To play chess you need a chessboard and a set of chess pieces. They can be purchased together or separately. Buying a set containing a chessboard and pieces ensures that pieces will be the right size for the board. If you buy your pieces and board separately, make sure that their sizes are compatible. Too small pieces might make the set look silly and assessing the position on the board difficult, but they won’t make the game unplayable. If the piece base diameter is bigger than size of a single square, it will make the game impossible to play. It is suggested that base diameter of the piece should be about 75% of square size.

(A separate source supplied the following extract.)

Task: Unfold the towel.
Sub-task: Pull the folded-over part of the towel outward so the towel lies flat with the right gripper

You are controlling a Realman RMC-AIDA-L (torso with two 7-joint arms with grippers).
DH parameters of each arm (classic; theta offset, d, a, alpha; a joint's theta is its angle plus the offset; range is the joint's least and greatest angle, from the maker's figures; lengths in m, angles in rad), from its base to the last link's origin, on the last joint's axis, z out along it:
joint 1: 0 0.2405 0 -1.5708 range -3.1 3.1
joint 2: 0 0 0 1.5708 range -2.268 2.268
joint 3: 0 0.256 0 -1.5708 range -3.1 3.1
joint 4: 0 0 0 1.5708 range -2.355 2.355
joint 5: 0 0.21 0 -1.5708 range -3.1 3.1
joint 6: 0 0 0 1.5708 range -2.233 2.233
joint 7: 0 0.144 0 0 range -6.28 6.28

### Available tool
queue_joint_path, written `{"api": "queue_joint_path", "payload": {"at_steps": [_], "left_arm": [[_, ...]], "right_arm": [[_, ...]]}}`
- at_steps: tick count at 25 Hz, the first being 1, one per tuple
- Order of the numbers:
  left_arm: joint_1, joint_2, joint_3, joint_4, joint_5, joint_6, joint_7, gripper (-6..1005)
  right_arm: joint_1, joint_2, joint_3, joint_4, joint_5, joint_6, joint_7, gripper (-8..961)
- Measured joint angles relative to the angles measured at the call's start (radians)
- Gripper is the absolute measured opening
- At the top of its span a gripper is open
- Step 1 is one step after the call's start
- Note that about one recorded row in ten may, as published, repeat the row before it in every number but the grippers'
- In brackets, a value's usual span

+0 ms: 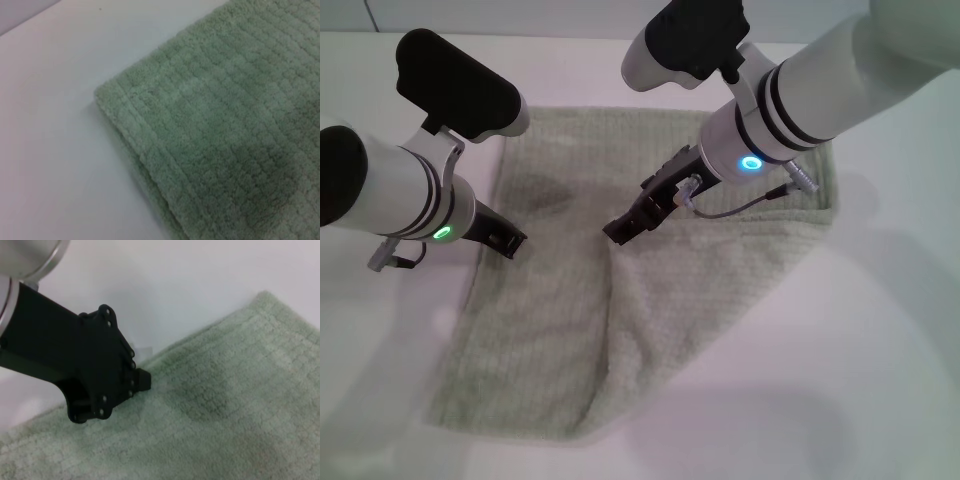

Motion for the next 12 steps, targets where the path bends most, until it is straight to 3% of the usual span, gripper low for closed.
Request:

The chessboard is a square. It contains 64 smaller squares, positioned in 8 rows with 8 squares each. Each of the 64 squares is alternately “dark” or “light”. Traditionally it is black and white, but these terms are rarely used in reference to squares. The reason for that seems to be the terminology used for game analysis. Sides (and pieces) are referred to as “black” and “white”, and squares as “dark” and “light”, probably in order not to create confusion with terms like “black white-squared bishop”. Instead there is a “black light-squared bishop”, which indicates a bishop piece belonging to the black player, which moves on light squares.
The board is characterized by square size and board size. Board size isn’t simply square size times 8, because it also takes the frame into account. When looking at the sizes, make sure not to confuse inches with centimeters.
Each one of 8 horizontal lines of squares is a “rank” and each vertical one is a “file”. Files are lettered a to h, ranks are numbered 1 to 8. Not all boards have these letters and numbers written on them, but if they do, remember that “a1″ square should be dark, otherwise the board is incorrect. It may seem unimportant to the casual player, but when one tries for example to follow an annotated game, he might get confused if the piece referred to as a “dark-squared bishop” is actually on a light square.
A set of pieces should contain 32 pieces: a king, a queen, 2 rooks, 2 knights, 2 bishops and 8 pawns for both “white” and “black”. White and black sometimes are not exactly these colors, but it doesn’t matter much. Some sets include an extra queen for each side. However, it is rare for a player to have two queens on the board, and a second queen can be improvised by an upturned rook. Therefore an extra queen isn’t a must, although certainly is nice to have. If a set contains extra queens, it will be explicitly stated. If it isn’t stated, you should assume it does not.
A set is usually described by king height and king base diameter (king is used because it is the largest piece) with values in inches and/or centimeters. Also mentioned is weight of the set.